2.6.1 绞股蓝黄酮类成分指纹图谱建立 按“2.2”项下供试品溶液制备方法和“2.3”项下色谱条件分析陕西平利地区的10批绞股蓝药材，得到10批绞股蓝黄酮类成分HPLC指纹图谱，见图1。55 min内有26个特征指纹峰是10批绞股蓝药材所共有，每张指纹图谱中所选共有峰的峰面积总和大于总峰面积的90%。

2.6.2 特征指纹峰的标定 根据相对保留时间标定特征指纹峰，对10批绞股蓝HPLC-FPS测定结果进行比较分析，发现26个特征峰是10批绞股蓝所共有，因此确定这26个峰为特征指纹峰。其中，通过对照品HPLC图谱确定1号峰为芦丁，14号峰为槲皮素，见图2。以1号峰(芦丁)为参照峰，计算其他特征峰相对于1号峰的相对保留时间和相对峰面积，见表3、表4。
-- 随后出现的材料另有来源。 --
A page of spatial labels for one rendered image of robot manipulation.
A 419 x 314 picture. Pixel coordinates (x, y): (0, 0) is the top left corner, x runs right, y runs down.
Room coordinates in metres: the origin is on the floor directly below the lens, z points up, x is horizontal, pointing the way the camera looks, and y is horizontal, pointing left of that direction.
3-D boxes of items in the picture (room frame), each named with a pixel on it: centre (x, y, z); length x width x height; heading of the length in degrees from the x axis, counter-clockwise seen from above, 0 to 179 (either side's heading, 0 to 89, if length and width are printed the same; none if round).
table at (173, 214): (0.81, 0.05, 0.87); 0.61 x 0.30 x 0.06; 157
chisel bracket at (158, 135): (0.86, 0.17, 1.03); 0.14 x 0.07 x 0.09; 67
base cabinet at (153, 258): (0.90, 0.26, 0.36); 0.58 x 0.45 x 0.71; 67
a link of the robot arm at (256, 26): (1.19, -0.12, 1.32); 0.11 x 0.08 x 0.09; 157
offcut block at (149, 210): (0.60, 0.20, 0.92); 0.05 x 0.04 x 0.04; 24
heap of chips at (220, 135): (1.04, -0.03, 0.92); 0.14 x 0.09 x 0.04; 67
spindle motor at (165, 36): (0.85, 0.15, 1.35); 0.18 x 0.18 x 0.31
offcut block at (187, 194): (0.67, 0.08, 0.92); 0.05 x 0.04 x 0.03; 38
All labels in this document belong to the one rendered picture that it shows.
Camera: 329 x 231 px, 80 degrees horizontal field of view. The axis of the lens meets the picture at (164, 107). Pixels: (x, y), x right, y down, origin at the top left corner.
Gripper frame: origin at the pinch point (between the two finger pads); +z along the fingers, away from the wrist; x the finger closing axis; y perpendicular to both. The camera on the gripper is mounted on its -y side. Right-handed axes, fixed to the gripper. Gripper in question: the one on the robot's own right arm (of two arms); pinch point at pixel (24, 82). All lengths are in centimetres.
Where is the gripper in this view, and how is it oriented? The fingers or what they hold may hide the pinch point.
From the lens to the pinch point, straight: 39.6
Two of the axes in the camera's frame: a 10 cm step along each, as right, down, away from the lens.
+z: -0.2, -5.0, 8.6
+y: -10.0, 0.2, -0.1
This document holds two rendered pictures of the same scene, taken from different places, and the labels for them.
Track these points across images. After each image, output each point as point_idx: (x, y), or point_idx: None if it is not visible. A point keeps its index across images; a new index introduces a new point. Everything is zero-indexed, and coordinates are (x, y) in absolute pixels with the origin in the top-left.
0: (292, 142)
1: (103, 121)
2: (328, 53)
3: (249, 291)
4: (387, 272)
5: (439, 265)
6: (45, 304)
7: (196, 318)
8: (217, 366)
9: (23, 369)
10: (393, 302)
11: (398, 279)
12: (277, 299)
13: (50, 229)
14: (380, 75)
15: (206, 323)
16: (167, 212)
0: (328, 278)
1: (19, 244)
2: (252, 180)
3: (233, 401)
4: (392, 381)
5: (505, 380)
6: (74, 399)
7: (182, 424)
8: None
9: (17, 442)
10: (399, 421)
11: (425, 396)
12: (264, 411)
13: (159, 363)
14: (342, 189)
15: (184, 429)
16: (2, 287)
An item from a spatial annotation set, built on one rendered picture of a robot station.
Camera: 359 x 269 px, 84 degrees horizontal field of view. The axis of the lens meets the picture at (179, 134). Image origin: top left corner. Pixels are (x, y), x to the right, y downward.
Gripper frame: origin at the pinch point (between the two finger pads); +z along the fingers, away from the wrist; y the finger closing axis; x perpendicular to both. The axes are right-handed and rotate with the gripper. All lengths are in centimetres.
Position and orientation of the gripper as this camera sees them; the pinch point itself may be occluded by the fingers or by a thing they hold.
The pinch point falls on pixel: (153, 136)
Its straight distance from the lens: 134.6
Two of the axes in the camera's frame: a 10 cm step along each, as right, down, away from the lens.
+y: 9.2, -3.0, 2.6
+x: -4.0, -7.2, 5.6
图1 陕西平利地区10批绞股蓝黄酮类成分对照指纹图谱

图2 绞股蓝黄酮类成分HPLC指纹图谱

2.7 相似度评价

采用国家药典委员会颁布的“中药色谱指纹图谱相似度评价系统 (2004A版)”，对10批绞股蓝药材进行相似度评价分析，以中位数生成参照谱，时间窗宽度为0.02。结果表明：10批绞股蓝药材指纹图谱相对参照谱的相似度结果分别为0.995、0.998、0.995、0.997、0.991、0.988、0.994、0.984、0.995、0.993。由相似度结果可知，10批药材的指纹图谱与对照谱相比较，其相似度均达到0.98以上，表明药材质量稳定，差异较小。

3 讨论

采用HPLC-UV检测分析发现，在360nm波长处指纹峰较多，多数特征成分的响应值较大，而且基线较平稳，故选择360nm波长作为指纹图谱检测波长。本实验分别采用甲醇-水、甲醇-0.2%磷酸水溶液、乙腈-水、乙腈-0.2%磷酸水溶液进行梯度洗脱。结果表明，在乙腈-0.2%磷酸水溶液的流动相中，各色谱峰的分布、峰形和分离度均优于其他流动相系统，因此，选择乙腈-0.2%磷酸水溶液作为流动相。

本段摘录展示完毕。